:: TASK DIRECTIONS ::
The answer is to contain only the line containing "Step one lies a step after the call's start" and the lines after it through the last one, each reproduced exactly as it appears below.

####

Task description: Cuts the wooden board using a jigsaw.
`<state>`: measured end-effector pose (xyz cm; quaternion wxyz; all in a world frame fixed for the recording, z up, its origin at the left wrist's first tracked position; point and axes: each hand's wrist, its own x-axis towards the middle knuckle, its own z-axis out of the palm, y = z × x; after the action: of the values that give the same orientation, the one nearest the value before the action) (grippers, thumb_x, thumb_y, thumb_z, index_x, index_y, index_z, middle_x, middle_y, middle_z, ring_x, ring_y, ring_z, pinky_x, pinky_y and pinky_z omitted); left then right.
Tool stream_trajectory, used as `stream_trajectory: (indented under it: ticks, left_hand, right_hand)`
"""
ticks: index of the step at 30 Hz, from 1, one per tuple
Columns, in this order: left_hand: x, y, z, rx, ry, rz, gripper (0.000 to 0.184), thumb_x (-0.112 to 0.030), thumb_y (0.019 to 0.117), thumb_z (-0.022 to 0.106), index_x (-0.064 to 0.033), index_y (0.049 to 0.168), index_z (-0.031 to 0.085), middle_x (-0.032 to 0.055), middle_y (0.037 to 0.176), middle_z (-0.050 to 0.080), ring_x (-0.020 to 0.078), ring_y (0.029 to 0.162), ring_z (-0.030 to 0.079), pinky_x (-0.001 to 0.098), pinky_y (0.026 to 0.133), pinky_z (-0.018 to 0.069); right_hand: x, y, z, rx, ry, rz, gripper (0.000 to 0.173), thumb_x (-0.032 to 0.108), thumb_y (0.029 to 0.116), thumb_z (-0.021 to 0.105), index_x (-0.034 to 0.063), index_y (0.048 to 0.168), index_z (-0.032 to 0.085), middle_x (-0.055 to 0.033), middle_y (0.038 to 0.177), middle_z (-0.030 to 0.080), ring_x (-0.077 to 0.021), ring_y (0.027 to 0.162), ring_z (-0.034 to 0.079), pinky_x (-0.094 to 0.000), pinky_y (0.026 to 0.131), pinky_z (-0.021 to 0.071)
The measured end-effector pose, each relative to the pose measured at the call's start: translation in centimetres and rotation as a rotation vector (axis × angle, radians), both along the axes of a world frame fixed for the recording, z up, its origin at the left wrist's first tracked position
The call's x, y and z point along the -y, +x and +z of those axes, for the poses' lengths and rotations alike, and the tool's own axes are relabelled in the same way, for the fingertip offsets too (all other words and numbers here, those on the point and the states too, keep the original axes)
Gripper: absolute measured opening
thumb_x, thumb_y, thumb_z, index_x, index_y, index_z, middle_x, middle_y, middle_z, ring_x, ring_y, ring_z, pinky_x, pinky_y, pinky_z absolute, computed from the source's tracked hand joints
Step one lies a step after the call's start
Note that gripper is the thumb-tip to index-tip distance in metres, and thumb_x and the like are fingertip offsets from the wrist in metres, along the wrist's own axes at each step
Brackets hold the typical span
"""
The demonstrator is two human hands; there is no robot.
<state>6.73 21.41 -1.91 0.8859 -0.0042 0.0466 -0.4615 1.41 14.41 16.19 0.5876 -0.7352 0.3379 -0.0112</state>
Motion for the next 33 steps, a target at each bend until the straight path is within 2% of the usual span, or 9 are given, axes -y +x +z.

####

:: RESPONSE FOR THIS EXERCISE ::
Step one lies a step after the call's start
Note that gripper is the thumb-tip to index-tip distance in metres, and thumb_x and the like are fingertip offsets from the wrist in metres, along the wrist's own axes at each step
Brackets hold the typical span
"""
The demonstrator is two human hands; there is no robot.
<state>6.73 21.41 -1.91 0.8859 -0.0042 0.0466 -0.4615 1.41 14.41 16.19 0.5876 -0.7352 0.3379 -0.0112</state>
Motion for the next 33 steps, a target at each bend until the straight path is within 2% of the usual span, or 9 are given, axes -y +x +z.

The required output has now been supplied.